* Given material *
========

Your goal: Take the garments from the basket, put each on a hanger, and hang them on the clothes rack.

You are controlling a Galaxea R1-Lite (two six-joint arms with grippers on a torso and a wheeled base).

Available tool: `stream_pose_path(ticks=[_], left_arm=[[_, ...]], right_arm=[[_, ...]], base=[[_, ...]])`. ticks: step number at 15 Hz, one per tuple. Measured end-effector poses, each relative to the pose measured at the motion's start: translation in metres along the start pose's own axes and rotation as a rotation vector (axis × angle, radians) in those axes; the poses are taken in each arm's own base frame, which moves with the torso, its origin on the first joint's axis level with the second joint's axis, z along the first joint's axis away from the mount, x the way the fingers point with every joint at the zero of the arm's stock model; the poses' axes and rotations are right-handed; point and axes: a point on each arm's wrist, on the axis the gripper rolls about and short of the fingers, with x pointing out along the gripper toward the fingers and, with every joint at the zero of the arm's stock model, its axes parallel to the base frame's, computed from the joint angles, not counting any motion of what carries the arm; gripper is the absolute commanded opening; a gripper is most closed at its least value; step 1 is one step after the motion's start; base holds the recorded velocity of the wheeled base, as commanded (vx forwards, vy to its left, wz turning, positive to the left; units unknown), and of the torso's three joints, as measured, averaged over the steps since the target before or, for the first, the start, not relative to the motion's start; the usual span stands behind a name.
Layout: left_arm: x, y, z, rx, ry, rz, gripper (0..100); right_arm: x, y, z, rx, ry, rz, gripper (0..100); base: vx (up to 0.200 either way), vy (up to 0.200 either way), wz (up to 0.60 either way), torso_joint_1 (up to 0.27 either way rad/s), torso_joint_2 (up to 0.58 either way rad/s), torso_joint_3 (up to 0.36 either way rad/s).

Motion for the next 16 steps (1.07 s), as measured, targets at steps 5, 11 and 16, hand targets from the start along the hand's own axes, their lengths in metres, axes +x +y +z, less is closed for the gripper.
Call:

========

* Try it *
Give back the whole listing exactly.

* Solved exercise *
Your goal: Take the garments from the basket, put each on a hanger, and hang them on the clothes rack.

You are controlling a Galaxea R1-Lite (two six-joint arms with grippers on a torso and a wheeled base).

Available tool: `stream_pose_path(ticks=[_], left_arm=[[_, ...]], right_arm=[[_, ...]], base=[[_, ...]])`. ticks: step number at 15 Hz, one per tuple. Measured end-effector poses, each relative to the pose measured at the motion's start: translation in metres along the start pose's own axes and rotation as a rotation vector (axis × angle, radians) in those axes; the poses are taken in each arm's own base frame, which moves with the torso, its origin on the first joint's axis level with the second joint's axis, z along the first joint's axis away from the mount, x the way the fingers point with every joint at the zero of the arm's stock model; the poses' axes and rotations are right-handed; point and axes: a point on each arm's wrist, on the axis the gripper rolls about and short of the fingers, with x pointing out along the gripper toward the fingers and, with every joint at the zero of the arm's stock model, its axes parallel to the base frame's, computed from the joint angles, not counting any motion of what carries the arm; gripper is the absolute commanded opening; a gripper is most closed at its least value; step 1 is one step after the motion's start; base holds the recorded velocity of the wheeled base, as commanded (vx forwards, vy to its left, wz turning, positive to the left; units unknown), and of the torso's three joints, as measured, averaged over the steps since the target before or, for the first, the start, not relative to the motion's start; the usual span stands behind a name.
Layout: left_arm: x, y, z, rx, ry, rz, gripper (0..100); right_arm: x, y, z, rx, ry, rz, gripper (0..100); base: vx (up to 0.200 either way), vy (up to 0.200 either way), wz (up to 0.60 either way), torso_joint_1 (up to 0.27 either way rad/s), torso_joint_2 (up to 0.58 either way rad/s), torso_joint_3 (up to 0.36 either way rad/s).

Motion for the next 16 steps (1.07 s), as measured, targets at steps 5, 11 and 16, hand targets from the start along the hand's own axes, their lengths in metres, axes +x +y +z, less is closed for the gripper.
Call:

Nothing else is needed to complete the exercise.